Example of Photo management

Getting Started

Dependencies

Get-ExtendedAttributes has the following dependencies:

  • Microsoft Windows OS (Windows 7 or greater, Windows Server 2008 or greater)
  • Windows Powershell (5.1+ recommended)

Installing

Save the Get-ExtendedAttributes folder to any one of these three folders:

C:\Users\<username>\Documents\WindowsPowerShell\Modules
C:\Program Files\WindowsPowerShell\Modules        
C:\Windows\system32\WindowsPowerShell\v1.0\Modules

Importing the Module

Import the module using the following command:

Import-Module Get-ExtendedAttributes

Note: The module exports the path of a "Helper File" as variable $HelperFile. This is used to greatly improve the speed and efficiency. Details on how to use the helper file are explained in the Helper File below.

Using Get-ExtendedAttributes

  • Running the function is simple:
Get-ExtendedAttributes

Alternatively, you can use the alias:

gea

Parameters

gea contains many parameters to enhance its functionality and applicability.

-Path

The directory or file you wish to retrieve extended attributes from.

This parameter is positional (position 0), and can be used without being named.

If unspecified, -Path uses the present working directory.

-Recurse

In cases where -Path is a directory, -Recurse will enumerate all subfolders and files within the provided path.

If -Path specifies a filename, -Recurse is ignored.

-WriteProgress

Displays a progress bar to support your mental health and welfare.

The progress bar reports which file it's enumerating attributes for, and displays the overall file progress.

-HelperFile

Provides the function with the path of the Helper File to use.

Details about what a Helper File is and how to use it are written in the Helper File section below.

-Exclude

Applies an exclusionary ("where not match") filter on subfolders and files. If -Path is a file, -Exclude is ignored.

To specify more than one filter, comma-separate the strings you'd like to exclude.

This example excludes all files and folders containing ".png" or ".ps1" anywhere in the filename:

$N = Get-ExtendedAttributes -Exclude .png,.ps1

Note: -Exclude does not respect asterisks. If there's a desire to use asterisks for filtering, ask and I'll write the feature in. (Or do it yourself, it's open source!)

-Include

Applies an inclusionary ("where match") filter for files only.

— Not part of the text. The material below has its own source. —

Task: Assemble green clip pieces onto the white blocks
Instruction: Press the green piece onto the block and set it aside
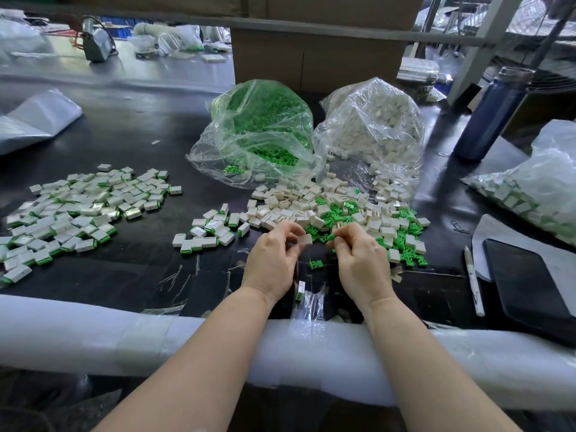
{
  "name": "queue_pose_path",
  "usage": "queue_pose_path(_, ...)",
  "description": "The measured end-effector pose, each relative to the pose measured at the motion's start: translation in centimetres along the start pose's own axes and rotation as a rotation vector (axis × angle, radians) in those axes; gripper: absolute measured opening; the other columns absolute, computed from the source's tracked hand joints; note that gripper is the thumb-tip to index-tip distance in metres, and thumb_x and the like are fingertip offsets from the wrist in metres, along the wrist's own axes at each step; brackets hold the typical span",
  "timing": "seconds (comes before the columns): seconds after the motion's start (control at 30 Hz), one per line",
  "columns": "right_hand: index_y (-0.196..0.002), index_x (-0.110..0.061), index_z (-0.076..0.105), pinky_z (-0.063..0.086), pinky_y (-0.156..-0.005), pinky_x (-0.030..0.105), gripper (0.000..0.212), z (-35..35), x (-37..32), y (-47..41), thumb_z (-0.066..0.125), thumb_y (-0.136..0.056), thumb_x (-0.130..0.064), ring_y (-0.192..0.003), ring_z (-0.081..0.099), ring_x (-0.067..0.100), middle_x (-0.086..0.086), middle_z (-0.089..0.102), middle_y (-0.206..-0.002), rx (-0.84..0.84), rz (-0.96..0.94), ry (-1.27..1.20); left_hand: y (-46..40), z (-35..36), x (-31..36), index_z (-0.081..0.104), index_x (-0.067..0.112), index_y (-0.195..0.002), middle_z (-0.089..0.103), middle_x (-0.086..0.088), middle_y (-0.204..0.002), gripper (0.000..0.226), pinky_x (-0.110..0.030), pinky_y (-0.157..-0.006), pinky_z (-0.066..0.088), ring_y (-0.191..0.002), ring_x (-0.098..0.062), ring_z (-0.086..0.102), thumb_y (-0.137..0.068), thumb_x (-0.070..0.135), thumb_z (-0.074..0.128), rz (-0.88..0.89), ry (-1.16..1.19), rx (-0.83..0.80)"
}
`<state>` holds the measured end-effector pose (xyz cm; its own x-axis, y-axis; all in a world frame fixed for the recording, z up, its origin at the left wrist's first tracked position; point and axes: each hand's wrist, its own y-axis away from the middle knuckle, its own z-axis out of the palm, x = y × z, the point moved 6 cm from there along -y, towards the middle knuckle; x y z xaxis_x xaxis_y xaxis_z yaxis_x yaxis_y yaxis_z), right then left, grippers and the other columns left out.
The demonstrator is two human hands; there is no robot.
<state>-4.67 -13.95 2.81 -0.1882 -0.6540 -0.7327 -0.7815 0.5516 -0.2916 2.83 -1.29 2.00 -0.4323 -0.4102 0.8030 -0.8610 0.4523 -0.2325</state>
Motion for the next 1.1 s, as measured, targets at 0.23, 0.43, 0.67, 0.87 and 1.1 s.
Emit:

If -Path is a file, -Include is ignored.

As with -Exclude, you can comma-separate multiple strings you'd like to include.

Also as with -Exclude, -Include does not respect asterisks.

-OmitEmptyFields

Instructs the function to remove all columns in the resultant data which do not contain any values. -Clean is an alias of -OmitEmptyFields.

For example, a set of values that looks like this:

Name Address Street Phone Number Email Address
John 123 st
Jake no@ip.org
3rd ave. yep@nope.com

Would be reduced to these fields:

Name Address Email Address
John 123 st
Jake no@ip.org
3rd ave. yep@nope.com

This operation can take a lot of time, depending on how many files and specified attributes reside in the dataset.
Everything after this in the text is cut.